YOU CAN THANK THANKSGIVING FOR YOUR HORMONES GOING HAYWIRE
Thanksgiving…we wait 365 days for the opportunity to eat ourselves into a food coma. Today, Thanksgiving has become the Super Bowl of eating like a horse, unable to ever rein it in. “Unbuckle Our Belts” has become the Thanksgiving Day anthem. The bar flies open. We eat before we eat. Platters of calorie-laden treats tempt us even before we even pull a chair up to the table. And that’s where the real feast begins; ta-da…the main event. An obscenely huge turkey with its everyone-will-fight-over greasy, crisp turkey skin. Thick, thick creamy gravy; a virtual bacchanalia of butter.
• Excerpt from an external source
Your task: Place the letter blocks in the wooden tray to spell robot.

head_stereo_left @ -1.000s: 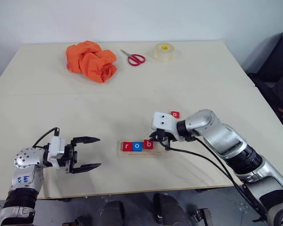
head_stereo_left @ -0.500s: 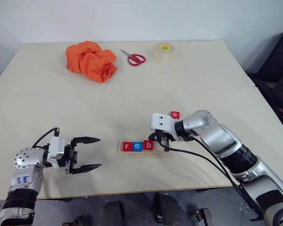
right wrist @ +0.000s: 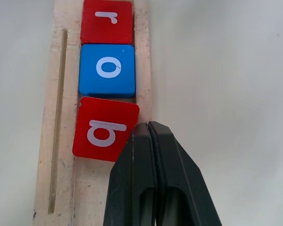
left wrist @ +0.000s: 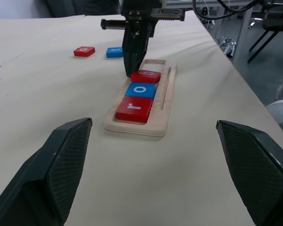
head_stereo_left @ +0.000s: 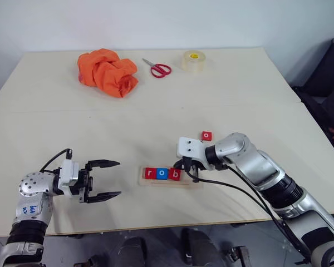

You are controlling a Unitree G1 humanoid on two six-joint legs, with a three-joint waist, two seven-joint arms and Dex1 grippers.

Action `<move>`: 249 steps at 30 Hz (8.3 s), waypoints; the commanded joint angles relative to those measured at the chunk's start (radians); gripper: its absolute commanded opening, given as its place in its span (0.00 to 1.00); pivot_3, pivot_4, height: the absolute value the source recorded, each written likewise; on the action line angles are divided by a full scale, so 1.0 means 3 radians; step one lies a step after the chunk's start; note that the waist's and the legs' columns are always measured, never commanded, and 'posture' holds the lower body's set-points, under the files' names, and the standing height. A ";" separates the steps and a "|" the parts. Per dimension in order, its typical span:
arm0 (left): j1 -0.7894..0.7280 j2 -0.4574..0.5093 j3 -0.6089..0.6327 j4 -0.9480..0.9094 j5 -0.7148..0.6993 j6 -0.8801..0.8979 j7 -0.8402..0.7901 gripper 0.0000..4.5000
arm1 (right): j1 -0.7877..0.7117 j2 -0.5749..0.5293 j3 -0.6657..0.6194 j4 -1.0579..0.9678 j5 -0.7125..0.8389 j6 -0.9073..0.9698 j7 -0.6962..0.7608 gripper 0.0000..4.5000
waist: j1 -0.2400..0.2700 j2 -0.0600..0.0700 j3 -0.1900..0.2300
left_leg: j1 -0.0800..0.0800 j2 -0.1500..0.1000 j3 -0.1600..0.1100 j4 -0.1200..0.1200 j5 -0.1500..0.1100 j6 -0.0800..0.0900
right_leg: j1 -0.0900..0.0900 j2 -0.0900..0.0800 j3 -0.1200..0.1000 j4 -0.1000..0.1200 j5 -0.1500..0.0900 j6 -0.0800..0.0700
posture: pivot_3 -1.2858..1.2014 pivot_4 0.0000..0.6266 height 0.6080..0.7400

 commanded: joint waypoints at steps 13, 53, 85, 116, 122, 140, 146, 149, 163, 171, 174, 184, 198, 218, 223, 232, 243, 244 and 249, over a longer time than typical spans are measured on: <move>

Bowls of sugar laden cranberry sauce. Mounds of potatoes. (Oooo those tiny little marshmallows) Gobs of green bean casserole. But wait, oh wait, don’t stop there. Dessert! Caramel apple snickers cake, chocolate bourbon pecan pie, triple cream pumpkin cheesecake (be still, my stomach.) all topped with endless mounds of whipped cream. Oh happy day. Right? Thanksgiving might be something you celebrate, but for your hormones, it’s a yearly hard-core smorgasbord of gastric misery.
WHAT’S GUT GOT TO DO WITH IT?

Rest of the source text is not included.